Beyond all, or any ('reasonable') doubt. Last year, there were some -sometimes-
vehement reactions (and discussions) on talkchess.com that this is not rigorously
mathematically proven; but that is irrelevant (i.e. doesn't matter) relating
'ultraweak solutions' according the definition (which is 'determining' the
theoretical outcome, not rigorously mathematically proving it).
In the recent ICGA conference, Nov 2024, the talk by Prof J. vd Herik (Leiden)
the topic of his talk was "our aim is to solve chess" (keynote 4):
https://icga.org/?page_id=3907
But from his -entertaining (but imho not always up to date_ presentation it becomes
clear he means 'weakly' solving. And whereas he previously estimated around the
year 2035 for such a result, he now delayed that to approx. 2060 (whereby
dr Schaeffer is even more skeptical and predicts 'not until 2100...).
In this respect, first of all some background about solving games:
https://en.wikipedia.org/wiki/Solved_game
So my narrative is different, and i claim that the ultraweak solution for chess now
has been found; for the game of Hex, the ultraweak solution was found with
some strategic arguments, for chess i have used other methods (e.g. cumulative
evidence), but thereby i am convinced i have 'determined' the theoretical outcome
of the game (not only if both players play 'perfectly' but simply when they stay
within the drawing margin(s). Draw; beyond all ('reasonable') doubt.
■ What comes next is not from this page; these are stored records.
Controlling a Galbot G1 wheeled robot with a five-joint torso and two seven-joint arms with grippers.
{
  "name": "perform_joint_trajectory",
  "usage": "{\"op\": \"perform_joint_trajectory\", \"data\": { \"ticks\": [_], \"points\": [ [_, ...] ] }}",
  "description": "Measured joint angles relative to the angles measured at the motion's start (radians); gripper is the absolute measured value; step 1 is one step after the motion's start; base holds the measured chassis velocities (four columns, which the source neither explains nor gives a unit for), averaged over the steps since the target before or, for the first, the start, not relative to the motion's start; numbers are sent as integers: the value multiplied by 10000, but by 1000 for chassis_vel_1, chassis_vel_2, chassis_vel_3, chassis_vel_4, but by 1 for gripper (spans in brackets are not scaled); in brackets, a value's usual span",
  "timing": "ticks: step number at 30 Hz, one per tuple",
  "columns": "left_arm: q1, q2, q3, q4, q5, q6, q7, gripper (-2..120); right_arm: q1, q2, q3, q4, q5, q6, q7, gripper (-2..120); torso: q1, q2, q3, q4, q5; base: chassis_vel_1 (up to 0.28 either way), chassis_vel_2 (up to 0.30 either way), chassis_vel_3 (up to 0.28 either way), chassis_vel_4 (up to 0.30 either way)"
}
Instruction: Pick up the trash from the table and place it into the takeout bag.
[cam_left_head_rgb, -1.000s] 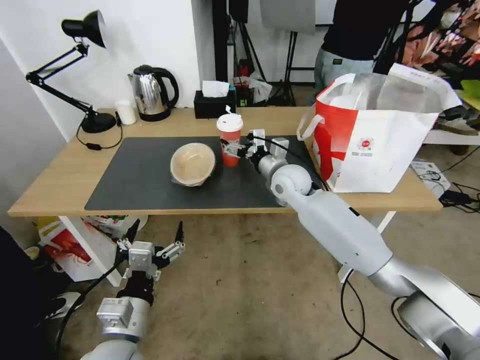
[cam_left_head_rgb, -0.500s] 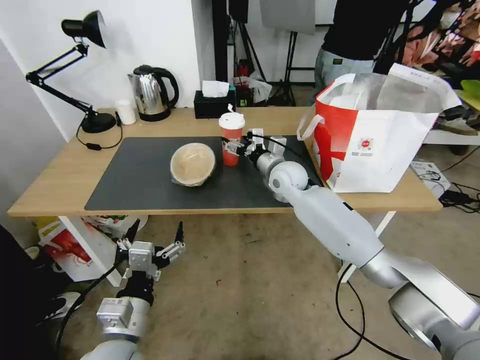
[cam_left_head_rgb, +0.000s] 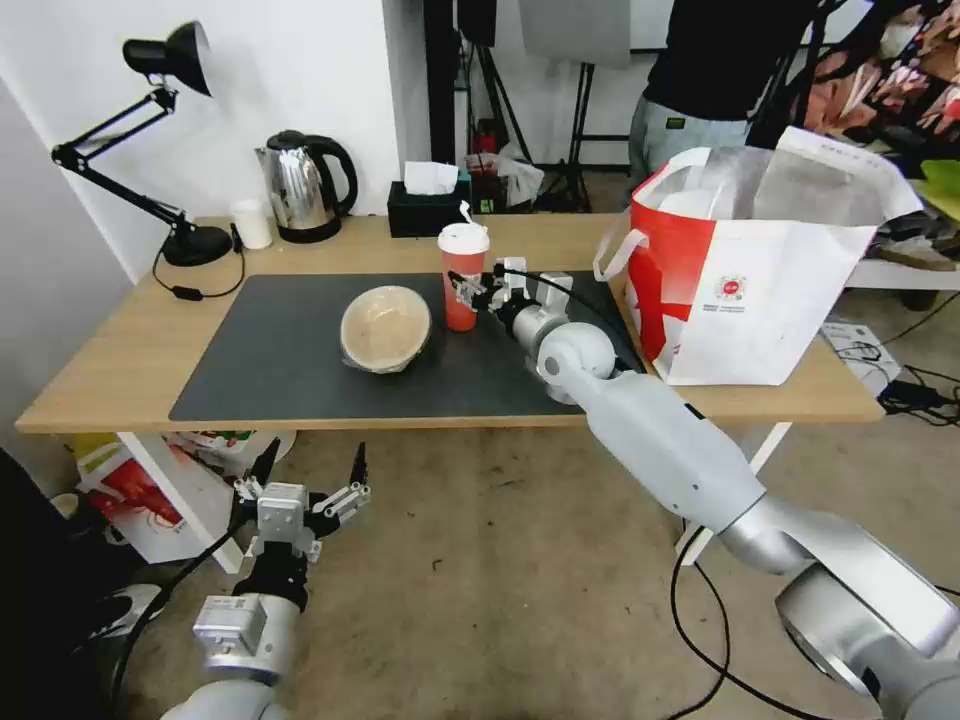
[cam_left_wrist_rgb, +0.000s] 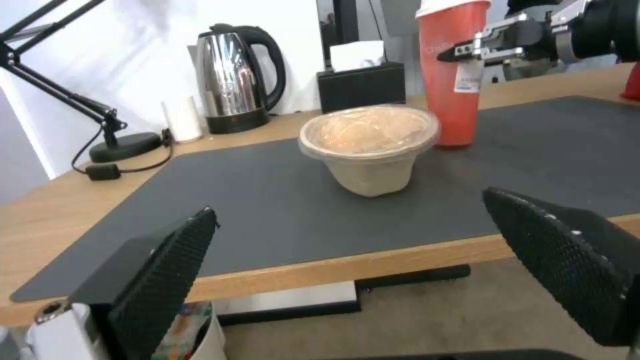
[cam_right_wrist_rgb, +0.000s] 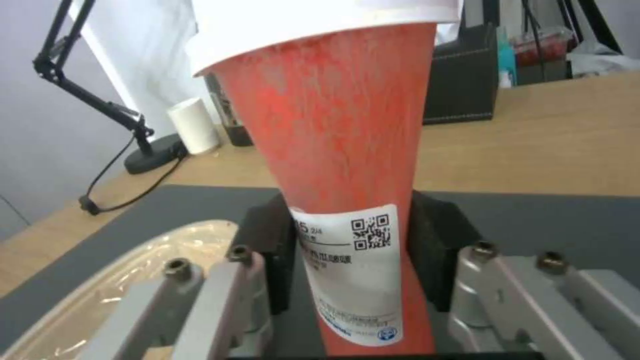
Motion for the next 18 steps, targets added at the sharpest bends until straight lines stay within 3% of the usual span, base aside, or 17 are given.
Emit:
{"op": "perform_joint_trajectory", "data": {
  "ticks": [8, 10, 18],
  "points": [
    [0, 0, 0, 0, 0, 0, 0, 100, 15, -108, -2, 132, 37, -4, -23, 20, -1, 1, 0, -1, 0, 0, 0, 0, 0],
    [0, 0, 0, 0, 0, 0, 0, 100, 8, -188, 14, 312, 64, -5, -25, 11, 0, 0, 1, -1, 1, 0, 0, 0, 0],
    [0, 0, 0, 0, 0, 0, 0, 100, 600, -736, 283, 1438, 488, -12, 132, 7, 0, 0, 2, -1, 2, 0, 0, 0, 0]
  ]
}}
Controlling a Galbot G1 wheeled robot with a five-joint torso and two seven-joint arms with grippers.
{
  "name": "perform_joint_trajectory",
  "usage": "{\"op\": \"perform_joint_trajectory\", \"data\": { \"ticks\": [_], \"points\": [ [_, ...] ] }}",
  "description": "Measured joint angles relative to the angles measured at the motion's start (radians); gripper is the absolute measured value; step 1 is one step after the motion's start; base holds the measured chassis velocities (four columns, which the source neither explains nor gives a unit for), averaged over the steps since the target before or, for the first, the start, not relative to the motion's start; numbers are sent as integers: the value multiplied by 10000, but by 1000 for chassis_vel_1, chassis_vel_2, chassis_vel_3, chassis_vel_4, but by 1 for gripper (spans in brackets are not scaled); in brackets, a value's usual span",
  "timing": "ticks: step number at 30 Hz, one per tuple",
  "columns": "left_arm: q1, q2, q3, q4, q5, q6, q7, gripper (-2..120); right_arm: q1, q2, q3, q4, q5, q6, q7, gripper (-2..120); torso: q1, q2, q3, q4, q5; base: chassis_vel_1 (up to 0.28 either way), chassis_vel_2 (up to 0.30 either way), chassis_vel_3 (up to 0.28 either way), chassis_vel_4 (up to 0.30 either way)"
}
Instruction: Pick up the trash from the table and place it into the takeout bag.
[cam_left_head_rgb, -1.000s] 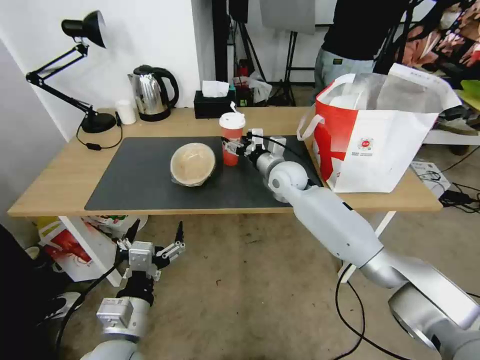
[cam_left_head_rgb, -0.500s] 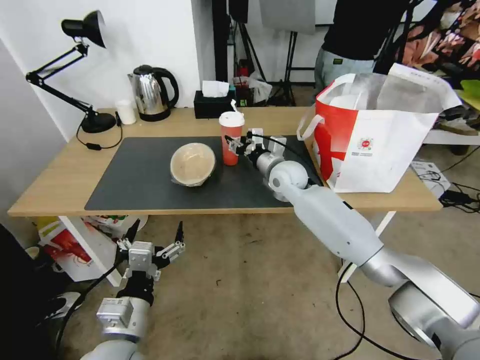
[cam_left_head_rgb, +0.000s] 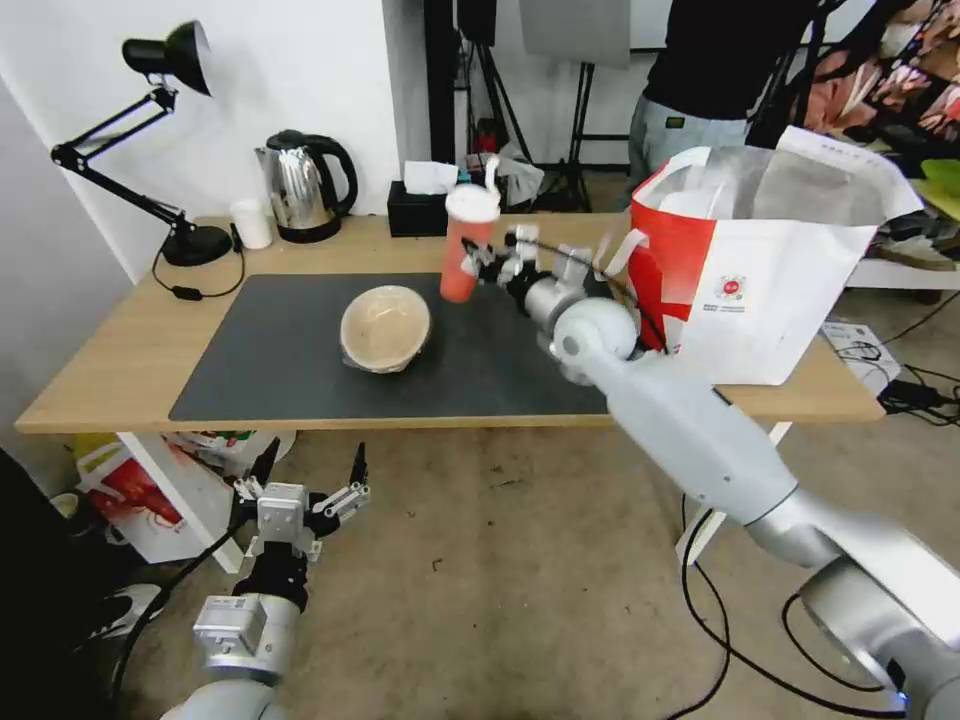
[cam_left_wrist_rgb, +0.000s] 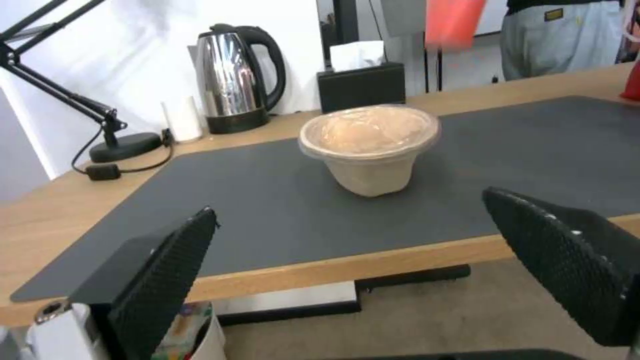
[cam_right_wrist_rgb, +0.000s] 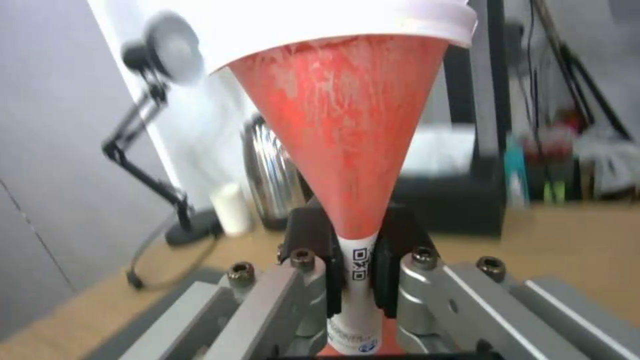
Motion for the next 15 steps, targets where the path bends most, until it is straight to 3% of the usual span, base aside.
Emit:
{"op": "perform_joint_trajectory", "data": {
  "ticks": [8, 11, 15],
  "points": [
    [0, 1, 0, 0, 0, 0, 0, 100, 1685, -773, -100, 645, 793, -344, 300, 7, 0, 0, 0, -1, 0, 0, 0, 0, 0],
    [0, 0, 0, 0, 0, 0, 0, 100, 2882, -1370, -246, 901, 912, -948, 925, 7, 0, 0, -1, 1, -4, 0, 0, 0, 0],
    [-1, 0, 0, 0, 0, 0, 0, 100, 3140, -1860, -156, 1291, 920, -1767, 1678, 6, 0, 0, -1, 2, 0, 0, 0, 0, 0]
  ]
}}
In addition, because there are no foreseeable zugzwang situations in chess with 'perfect
play' (contrary to checkers and draughts, this also mean that we can predict the outcome
of a weak solution (draw). Although strictly spoken, this remains a 'conjecture';
but for me (and in my opinion also in reality) 100 pct true.
Example, the Goldbach 'conjecture' in mathematics (1) also hasn't been rigorously proven
(yet?); nevertheless it's (generally accepted to be) true (2). Also, in mathematics, there
exist (other) truths which cannot be proven (Gödel); so i don't worry about proofs.
At the end of my article (on academia) as given above, I mention as suggestion for
further research to first find 'weak' solution for international draughts (similar as for
checkers), which certainly is not impossible (but will require more computing powers).
And only then for chess (as it will require vast computer resources). But the outcome
already is known by now (although Steinitz already claimed it end of 19th century):
it's a draw.
Small side note, in the article i refer to the 'perft' search on the chess programming wiki,
with perft meaning (engine or search) performance test; here's the contemporary research:
https://grandchesstree.com/perft/0/results
Far from a weak solution, but analyzing the results will continue to show
that Black can always keep a draw; ergo, it's 'solved' and it's a draw.
Does this mean that computers have 'destroyed' chess: well far from that.
First of all, a weak solution wouldn't mean that the program knows the
best move for *every* (imaginable) position, this would be a 'strong'
solution; and that has not even be achieved for Checkers.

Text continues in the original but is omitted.